A reclamare le dimissioni di Somchai Wongsawat sono anzitutto i sostenitori del Pad, l’Alleanza del popolo per la democrazia, il partito d’opposizione costituito da attivisti, docenti universitari, operatori economici, esponenti delle organizzazioni del volontariato e delle agenzie per lo sviluppo sostenibile. Tornati nuovamente in piazza il 18 ottobre, i rappresentanti del People’s Alliance for Democracy hanno sventolato, sempre in segno di protesta, foto del capo del governo con la scritta “assassino”.
Somsak Kosaisuk, uno dei leader del Pad, ha spiegato alla folla che il primo ministro “ha ordinato alla polizia di uccidere i manifestanti”. Motivo per cui “i thailandesi dovrebbero mandar via questo pessimo governo”. Gli attivisti hanno ora in programma la distribuzione di “centomila libri e compact disc che documenteranno le violenze del 7 ottobre”. “La verità – ha detto Somsak – mostrerà che il governo non ha la legittimità di guidare il Paese”.

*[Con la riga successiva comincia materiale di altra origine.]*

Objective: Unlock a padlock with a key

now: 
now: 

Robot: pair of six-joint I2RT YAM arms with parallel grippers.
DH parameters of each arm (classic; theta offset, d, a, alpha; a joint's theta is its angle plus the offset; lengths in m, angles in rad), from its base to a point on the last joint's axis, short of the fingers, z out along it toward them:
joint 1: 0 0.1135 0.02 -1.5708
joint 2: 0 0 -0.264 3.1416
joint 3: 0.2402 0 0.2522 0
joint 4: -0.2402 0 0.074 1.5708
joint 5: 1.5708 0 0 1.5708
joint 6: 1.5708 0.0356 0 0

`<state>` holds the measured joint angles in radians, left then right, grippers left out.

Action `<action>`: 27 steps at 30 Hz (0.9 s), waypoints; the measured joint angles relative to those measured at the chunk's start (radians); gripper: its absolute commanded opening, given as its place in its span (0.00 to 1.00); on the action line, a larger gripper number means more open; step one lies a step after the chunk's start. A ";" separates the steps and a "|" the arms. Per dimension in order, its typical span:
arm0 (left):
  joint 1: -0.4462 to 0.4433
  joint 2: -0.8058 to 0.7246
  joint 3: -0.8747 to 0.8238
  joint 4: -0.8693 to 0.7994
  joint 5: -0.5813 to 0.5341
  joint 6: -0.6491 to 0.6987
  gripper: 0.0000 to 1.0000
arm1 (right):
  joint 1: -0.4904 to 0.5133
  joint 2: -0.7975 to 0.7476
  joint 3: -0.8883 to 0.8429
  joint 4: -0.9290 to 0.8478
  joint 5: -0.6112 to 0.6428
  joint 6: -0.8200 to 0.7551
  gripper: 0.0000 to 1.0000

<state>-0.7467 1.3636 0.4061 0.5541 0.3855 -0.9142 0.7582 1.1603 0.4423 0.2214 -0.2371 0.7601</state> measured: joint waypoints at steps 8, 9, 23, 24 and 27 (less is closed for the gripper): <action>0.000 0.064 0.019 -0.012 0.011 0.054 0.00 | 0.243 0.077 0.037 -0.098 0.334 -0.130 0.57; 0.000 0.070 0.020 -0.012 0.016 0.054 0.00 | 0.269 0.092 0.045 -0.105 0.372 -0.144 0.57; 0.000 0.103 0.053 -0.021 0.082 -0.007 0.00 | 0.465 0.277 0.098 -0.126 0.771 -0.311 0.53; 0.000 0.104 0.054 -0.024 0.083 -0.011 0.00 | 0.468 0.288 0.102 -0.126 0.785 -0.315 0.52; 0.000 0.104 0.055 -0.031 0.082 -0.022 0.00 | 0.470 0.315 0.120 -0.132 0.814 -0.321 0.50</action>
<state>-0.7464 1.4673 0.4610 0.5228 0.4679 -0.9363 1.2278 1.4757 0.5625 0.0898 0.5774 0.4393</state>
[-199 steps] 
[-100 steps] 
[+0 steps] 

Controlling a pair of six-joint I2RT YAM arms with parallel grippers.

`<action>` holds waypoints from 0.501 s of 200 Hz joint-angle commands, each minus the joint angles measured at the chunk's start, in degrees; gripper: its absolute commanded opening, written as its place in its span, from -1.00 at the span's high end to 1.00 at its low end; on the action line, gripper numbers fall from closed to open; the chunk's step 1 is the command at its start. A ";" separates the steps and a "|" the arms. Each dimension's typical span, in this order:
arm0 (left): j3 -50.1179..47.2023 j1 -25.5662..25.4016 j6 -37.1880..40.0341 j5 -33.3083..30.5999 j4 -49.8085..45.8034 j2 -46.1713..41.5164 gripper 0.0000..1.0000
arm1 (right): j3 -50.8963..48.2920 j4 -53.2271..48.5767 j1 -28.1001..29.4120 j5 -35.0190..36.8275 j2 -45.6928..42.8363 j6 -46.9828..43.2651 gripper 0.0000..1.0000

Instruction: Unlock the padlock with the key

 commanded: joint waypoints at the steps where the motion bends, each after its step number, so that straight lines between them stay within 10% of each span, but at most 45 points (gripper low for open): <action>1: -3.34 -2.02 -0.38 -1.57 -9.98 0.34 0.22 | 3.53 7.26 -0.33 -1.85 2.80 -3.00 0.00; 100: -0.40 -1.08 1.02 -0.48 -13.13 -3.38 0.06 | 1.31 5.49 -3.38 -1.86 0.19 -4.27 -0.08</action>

Somchai Wongsawat è stato nominato premier dal Parlamento solo poco più di un mese fa, dopo la destituzione del suo predecessore, Samak Sundaravej, un “falco” di destra che negli anni Settanta incitò l’esercito a reprimere nel sangue una protesta studentesca: la Corte suprema aveva ritenuto incompatibili con l’incarico di primo ministro alcune sue apparizioni retribuite in un programma televisivo di cucina.
Nonostante il 12 settembre Sundarevej abbia tentato la ricandidatura, la sua elezione si è subito rivelata priva di successo: si è trovato di fronte ad un Parlamento che non aveva il numero legale per procedere al voto. Il People’s Power Party aveva già maturato la decisione di escludere il 73enne Samak. Davanti al persistere della protesta degli attivisti dell’opposizione, che da oltre due mesi occupano la Government House di Bangkok, il Ppp ha preferito consegnare il timone nelle mani di un uomo considerato “più diplomatico”.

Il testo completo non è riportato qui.